What other furniture I have is also made of reclaimed wood, whenever possible. I like to re-use, recycle and upcycle whenever possible, and do what I can to contribute to the environmental movement. My walls are white, but I’ve decorated them with prints from local artists, most of them featuring abstract, colorful women, animals, or patterns.

But now it’s time to relax. I hang my keys on the hook next to the door and shrug off my jacket before dropping it on a coat hanger. It’s summer here in Prescott, Wyoming, but the nights still get pretty chilly. My heels click across the hardwood floors until I finally pull them off and drop them next to the shoe rack. Putting them on the shoe rack would be too much at this point because I’m just too tired. As if to prove my point, I stretch my arms over my head with a sigh, and the joints in my shoulders and elbows pop. It hurts, but feels good too.

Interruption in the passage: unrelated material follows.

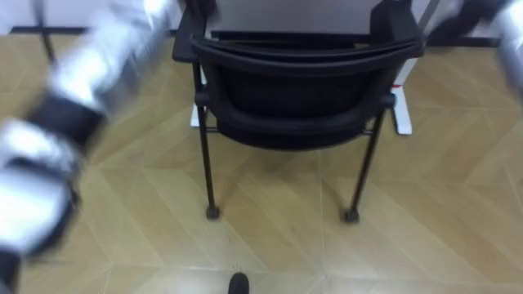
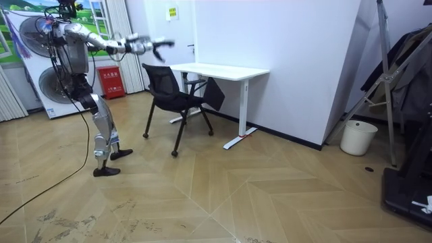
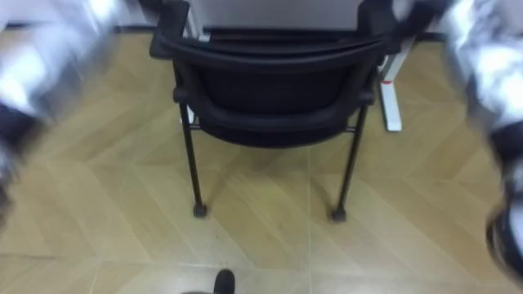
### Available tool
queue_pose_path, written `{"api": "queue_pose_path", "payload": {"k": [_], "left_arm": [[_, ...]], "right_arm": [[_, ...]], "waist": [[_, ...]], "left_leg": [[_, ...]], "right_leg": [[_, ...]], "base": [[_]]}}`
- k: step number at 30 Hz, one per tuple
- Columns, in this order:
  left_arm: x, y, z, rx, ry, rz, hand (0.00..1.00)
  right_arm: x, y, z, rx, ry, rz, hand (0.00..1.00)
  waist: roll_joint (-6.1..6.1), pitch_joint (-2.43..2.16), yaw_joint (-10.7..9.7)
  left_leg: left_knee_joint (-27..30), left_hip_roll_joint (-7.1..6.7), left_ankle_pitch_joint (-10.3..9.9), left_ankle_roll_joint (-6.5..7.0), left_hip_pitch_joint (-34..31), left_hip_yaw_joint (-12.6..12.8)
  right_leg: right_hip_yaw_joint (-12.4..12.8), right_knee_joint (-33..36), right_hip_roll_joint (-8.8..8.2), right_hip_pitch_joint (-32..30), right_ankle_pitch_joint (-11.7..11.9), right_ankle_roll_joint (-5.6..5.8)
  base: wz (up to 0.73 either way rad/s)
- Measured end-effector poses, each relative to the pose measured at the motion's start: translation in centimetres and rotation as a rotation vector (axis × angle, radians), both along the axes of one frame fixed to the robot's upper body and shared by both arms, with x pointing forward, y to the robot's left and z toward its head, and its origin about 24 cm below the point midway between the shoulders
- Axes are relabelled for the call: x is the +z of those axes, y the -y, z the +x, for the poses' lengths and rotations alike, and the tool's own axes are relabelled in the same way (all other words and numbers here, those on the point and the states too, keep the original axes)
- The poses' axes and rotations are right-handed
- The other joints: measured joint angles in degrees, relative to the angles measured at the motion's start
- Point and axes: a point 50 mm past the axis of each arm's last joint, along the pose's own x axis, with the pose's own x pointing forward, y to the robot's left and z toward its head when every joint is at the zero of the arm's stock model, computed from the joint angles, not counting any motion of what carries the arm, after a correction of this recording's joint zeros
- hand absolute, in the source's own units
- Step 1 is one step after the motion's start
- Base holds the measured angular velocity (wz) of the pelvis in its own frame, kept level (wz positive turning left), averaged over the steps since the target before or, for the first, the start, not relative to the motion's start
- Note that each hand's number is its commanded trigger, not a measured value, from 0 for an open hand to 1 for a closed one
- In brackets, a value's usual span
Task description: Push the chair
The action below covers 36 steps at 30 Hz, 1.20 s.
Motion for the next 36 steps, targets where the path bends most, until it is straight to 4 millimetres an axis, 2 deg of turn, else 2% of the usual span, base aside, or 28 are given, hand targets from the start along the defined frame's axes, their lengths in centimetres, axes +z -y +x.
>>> {"api": "queue_pose_path", "payload": {"k": [2, 3, 4, 5, 6, 7, 8, 10, 11, 12, 14, 15, 17, 18, 19, 20, 21, 22, 23, 24, 25, 26, 27, 29, 30, 32, 34, 36], "left_arm": [[7.1, -3.6, -4.6, 0.051, 0.257, -0.033, 0.00], [9.0, -6.3, -7.4, 0.092, 0.341, -0.044, 0.00], [9.7, -8.0, -8.9, 0.128, 0.376, -0.044, 0.00], [11.4, -11.5, -12.9, 0.218, 0.451, -0.054, 0.00], [12.8, -14.8, -17.3, 0.312, 0.534, -0.100, 0.00], [13.3, -16.3, -19.6, 0.364, 0.576, -0.126, 0.00], [14.1, -19.2, -24.3, 0.477, 0.664, -0.182, 0.00], [13.5, -22.7, -28.7, 0.591, 0.743, -0.289, 0.00], [12.7, -25.0, -31.2, 0.663, 0.792, -0.388, 0.00], [12.1, -26.1, -32.1, 0.696, 0.810, -0.441, 0.00], [8.7, -30.3, -36.8, 0.875, 0.895, -0.677, 0.00], [7.3, -31.4, -37.8, 0.930, 0.913, -0.745, 0.00], [0.0, -34.5, -40.1, 1.165, 0.969, -1.048, 0.00], [-2.2, -35.0, -40.3, 1.221, 0.981, -1.129, 0.00], [-6.8, -35.6, -40.5, 1.329, 0.997, -1.271, 0.00], [-11.4, -35.9, -40.7, 1.421, 1.006, -1.385, 0.00], [-16.2, -35.8, -41.1, 1.504, 0.988, -1.468, 0.00], [-18.9, -35.7, -41.4, 1.541, 0.971, -1.510, 0.00], [-24.9, -34.7, -42.1, 1.610, 0.926, -1.600, 0.00], [-27.8, -33.8, -42.8, 1.645, 0.898, -1.640, 0.00], [-32.8, -31.4, -44.8, 1.732, 0.873, -1.722, 0.00], [-36.4, -28.6, -47.1, 1.844, 0.906, -1.784, 0.00], [-37.6, -27.5, -48.0, 1.903, 0.900, -1.784, 0.00], [-41.1, -22.7, -51.8, 2.071, 0.800, -1.709, 0.00], [-41.9, -21.4, -52.7, 2.114, 0.722, -1.679, 0.00], [-44.7, -16.8, -54.5, 2.200, 0.374, -1.668, 0.00], [-46.6, -14.0, -54.6, 2.178, 0.100, -1.731, 0.00], [-48.9, -11.6, -53.2, 2.051, -0.272, -1.815, 0.00]], "right_arm": [[7.7, 2.6, -5.2, -0.013, 0.286, 0.027, 0.00], [9.9, 4.6, -8.5, -0.047, 0.378, 0.022, 0.00], [10.8, 5.8, -10.3, -0.073, 0.420, 0.019, 0.00], [12.9, 8.2, -14.7, -0.153, 0.506, 0.009, 0.00], [14.9, 10.2, -19.6, -0.236, 0.616, 0.027, 0.00], [15.6, 11.0, -21.9, -0.278, 0.675, 0.038, 0.00], [16.5, 12.8, -26.4, -0.357, 0.802, 0.075, 0.00], [16.0, 15.9, -31.1, -0.452, 0.942, 0.188, 0.00], [15.1, 17.9, -33.2, -0.503, 1.023, 0.292, 0.00], [14.5, 18.7, -34.2, -0.529, 1.067, 0.339, 0.00], [11.9, 21.5, -37.3, -0.610, 1.234, 0.539, 0.00], [11.0, 22.1, -37.8, -0.641, 1.268, 0.585, 0.00], [5.8, 24.8, -38.8, -0.840, 1.335, 0.773, 0.00], [4.1, 25.5, -38.9, -0.897, 1.341, 0.826, 0.00], [0.5, 26.6, -38.9, -1.001, 1.338, 0.918, 0.00], [-4.2, 27.6, -39.1, -1.108, 1.289, 0.986, 0.00], [-9.9, 28.1, -41.1, -1.247, 1.219, 1.033, 0.00], [-13.0, 27.9, -42.6, -1.312, 1.188, 1.054, 0.00], [-19.2, 26.5, -46.3, -1.433, 1.148, 1.106, 0.00], [-22.1, 25.4, -48.1, -1.485, 1.137, 1.139, 0.00], [-27.4, 22.1, -51.5, -1.606, 1.145, 1.213, 0.00], [-31.7, 18.2, -54.0, -1.747, 1.185, 1.281, 0.00], [-33.3, 16.4, -55.0, -1.810, 1.211, 1.301, 0.00], [-38.3, 9.2, -57.6, -2.023, 1.229, 1.358, 0.00], [-39.3, 7.6, -57.9, -2.071, 1.193, 1.369, 0.00], [-42.0, 2.3, -58.7, -2.221, 1.009, 1.467, 0.00], [-43.6, 0.7, -57.7, -2.233, 0.807, 1.575, 0.00], [-45.9, 0.7, -54.1, -2.096, 0.465, 1.746, 0.00]], "waist": [[-2.08, -3.03, -0.6], [-2.41, -3.43, -1.5], [-2.60, -3.80, -2.2], [-3.22, -4.34, -3.1], [-3.46, -4.49, -3.4], [-3.45, -4.49, -3.4], [-3.41, -4.47, -4.2], [-3.90, -4.11, -4.8], [-3.59, -3.86, -5.0], [-4.71, -4.02, -5.2], [-3.09, -4.83, -6.6], [-2.96, -4.79, -6.9], [-1.93, -5.02, -7.0], [-2.72, -5.17, -7.0], [-0.84, -5.22, -7.0], [-0.71, -5.30, -6.9], [-0.66, -5.07, -6.6], [-0.64, -4.87, -5.9], [-0.61, -4.77, -4.6], [-0.58, -4.53, -4.3], [0.06, -4.75, -4.1], [0.55, -4.66, -4.8], [0.75, -4.62, -5.4], [1.22, -4.54, -7.9], [1.28, -4.50, -8.7], [1.40, -4.44, -10.2], [1.37, -4.42, -10.7], [1.56, -4.30, -10.8]], "left_leg": [[-1.6, -1.06, -0.1, 0.17, 2.0, -0.1], [-2.5, -1.20, -0.3, 0.32, 4.7, -0.5], [-2.8, -1.30, -0.4, 0.30, 5.7, -0.6], [-2.8, -1.81, -0.6, 0.26, 6.6, -0.2], [-2.3, -1.79, -1.7, 0.09, 6.6, 0.1], [-2.3, -1.74, -2.5, 0.19, 6.7, 0.2], [-2.4, -1.58, -3.6, 0.02, 7.0, 0.3], [-3.3, -1.61, -3.7, 0.08, 8.5, 0.6], [-3.3, -1.38, -3.9, -0.13, 9.3, 1.2], [-3.0, -1.13, -4.4, -0.33, 9.3, 1.7], [-1.7, -0.06, -6.6, -0.86, 8.3, 3.2], [-1.6, -0.04, -6.9, -0.88, 8.2, 3.4], [-0.1, 0.23, -8.3, -0.68, 8.2, 5.1], [0.2, 0.28, -8.5, -0.60, 8.2, 5.4], [2.0, 0.79, -9.3, -0.38, 8.1, 5.8], [2.6, 0.95, -9.9, -0.58, 8.2, 6.3], [2.6, 0.95, -9.9, -0.54, 8.1, 6.6], [2.7, 1.01, -9.9, -0.51, 8.0, 7.1], [2.5, 0.92, -9.9, -0.51, 8.1, 7.8], [2.6, 0.87, -9.9, -0.50, 8.1, 7.8], [2.8, 0.81, -10.0, -0.32, 8.4, 7.9], [3.2, 0.92, -10.2, -0.16, 9.0, 8.1], [3.4, 0.90, -10.3, -0.15, 9.1, 8.1], [4.6, 1.44, -10.8, -0.52, 9.2, 7.7], [5.4, 1.59, -11.1, -0.66, 9.0, 7.4], [7.6, 2.22, -12.6, -0.72, 8.6, 6.7], [8.0, 2.55, -13.0, -0.58, 8.9, 7.0], [7.8, 2.55, -13.1, -0.43, 9.6, 7.7]], "right_leg": [[3.3, -2.4, -0.37, 1.4, 1.0, 1.77], [4.7, -3.2, -0.23, 3.5, 2.3, 3.41], [5.3, -3.7, -0.18, 4.2, 2.9, 3.57], [7.1, -4.9, -0.12, 5.2, 3.8, 3.69], [8.2, -6.6, 0.36, 6.2, 4.3, 3.91], [8.6, -7.4, 0.57, 6.5, 4.4, 3.90], [8.6, -8.2, 0.84, 7.0, 4.3, 3.93], [8.8, -7.9, 0.60, 7.7, 4.3, 3.93], [9.2, -7.6, 0.64, 8.3, 4.3, 3.94], [9.7, -7.7, 0.84, 8.3, 4.3, 3.94], [10.4, -8.6, 1.90, 8.1, 3.8, 4.14], [11.0, -8.7, 1.92, 8.1, 3.5, 4.11], [13.3, -8.7, 1.85, 8.0, 2.7, 3.57], [13.5, -8.7, 1.80, 8.1, 2.7, 3.52], [13.6, -8.6, 1.91, 8.5, 2.6, 3.47], [14.4, -8.7, 1.91, 8.6, 2.6, 3.43], [15.2, -9.5, 1.88, 8.5, 2.5, 3.44], [15.8, -9.8, 1.81, 8.3, 2.5, 3.45], [16.3, -10.6, 1.46, 8.2, 2.1, 3.24], [16.4, -10.6, 1.34, 8.2, 1.9, 3.55], [16.7, -10.4, 1.20, 8.3, 0.9, 4.31], [16.7, -9.1, 0.94, 8.4, 0.1, 4.21], [16.6, -8.3, 0.75, 8.3, -0.4, 4.14], [15.6, -6.5, 0.23, 8.2, -1.4, 3.46], [15.5, -6.1, 0.33, 8.3, -1.6, 3.37], [15.4, -5.3, 0.77, 9.1, -2.1, 3.25], [16.4, -5.3, 0.78, 9.8, -2.0, 3.36], [17.8, -5.8, 0.84, 9.9, -1.2, 3.53]], "base": [[-0.19], [0.00], [0.00], [-0.14], [-0.22], [-0.20], [-0.09], [-0.15], [-0.20], [-0.15], [-0.09], [-0.18], [-0.31], [-0.29], [-0.29], [-0.31], [-0.31], [-0.38], [-0.33], [-0.26], [-0.11], [-0.09], [0.00], [0.00], [-0.05], [0.04], [-0.03], [-0.16]]}}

I head to my small bathroom and dig my toes into the fluffy bathmat. Then, I peer the medicine cabinet, looking for my makeup remover wipes. Ah, perfect. I need more than three wipes to get rid of all of the color I used, but looking cute at my job is a requirement if you want good tips. When I’m finished, the cloths are streaked with black liner and red and gold eyeshadow, like the remnants from a hard night out. I might have overdone it today, but c’est la vie.